This was published 10 months ago
Australia is obsessed with reality TV, and it’s become one of our key exports
If you were to ask the Married At First Sight experts what makes a good relationship, they’d say words such as loyalty, respect and commitment.
By these markers, the strongest relationship to emerge from 11 seasons of the dating reality show that airs on Nine (the owner of this masthead) is the one Australians have with it.
What did we all do on Valentine’s Day? Well, nearly 1.4 million of us chose to spend it with our most beloved, MAFS, according to VOZ figures, ratings agency OzTAM’s new measurement system.

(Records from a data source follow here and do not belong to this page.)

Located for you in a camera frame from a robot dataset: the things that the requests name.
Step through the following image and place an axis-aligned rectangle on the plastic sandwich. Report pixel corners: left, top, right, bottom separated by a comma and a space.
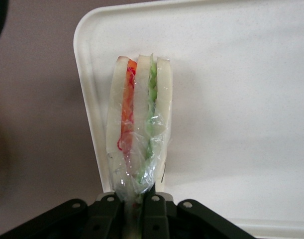
105, 53, 174, 239

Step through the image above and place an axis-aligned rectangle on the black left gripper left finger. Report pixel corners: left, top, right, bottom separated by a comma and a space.
0, 193, 125, 239

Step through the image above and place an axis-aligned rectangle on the white plastic tray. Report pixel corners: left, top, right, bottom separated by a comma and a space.
72, 0, 304, 238

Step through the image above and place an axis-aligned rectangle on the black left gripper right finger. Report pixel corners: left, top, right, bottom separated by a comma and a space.
141, 190, 257, 239

The Valentine’s Day episode attracted a Total TV national audience of 1.37 million, which means close to 5 per cent of Australia’s population watched MAFS on Wednesday. That’s more people than will see Taylor Swift perform during her Era’s tour here. It’s more people than Benny Blanco has Instagram followers (and he gets Selena!).
So how did we form the most secure attachment of our lives with a show that makes us believe genital cupping is a reasonable form of intimacy? Your other experts – Osman Faruqi, Melanie Kembrey and Thomas Mitchell – are here to talk it out on the latest episode of The Age and The Sydney Morning Herald’s pop culture podcast, The Drop.
Like all good therapists, they’ll tell you that what you thought was the problem was only a symptom of something much deeper. MAFS is just the topknot (IYKYK) on Australia’s obsession with reality television.
Cast your mind back to Monday, January 29, when we were all sad the Australian Open was over.
Thankfully, the drama of the tennis was soon replaced by the drama of people singing, surviving and marrying (strangers!).
According to VOZ figures, MAFS scored a Total TV national audience of 1.252 million on Nine; 800,000 of us watched the rebooted Australian Idol on Seven and nearly 600,000 of us watched Australian Survivor: Titans v Rebels on 10. Don’t even make me do the math to tell you how many more people that is than Benny Blanco followers.
And the world seems to be as obsessed as we are with our particular take on the genre. Forget koalas as the friendly furry face of Australian culture; our local iterations of MAFS, Survivor and Love Island go gangbusters overseas.
Perhaps we even inspired Emerald Fennell’s grave love scene in Saltburn, as the Oscar-winner has said she’s a huge fan of MAFS.
But should we only be hearing wedding bells? What role, if any, could content quotas play in encouraging local broadcasters to diversify their output? How has reality TV’s influence seeped into other genres, including documentaries like ABC’s Nemesis? And should somebody please think of the children?
All this and more. Welcome to The Drop couch.
Married at First Sight is broadcast on Nine, owner of this masthead.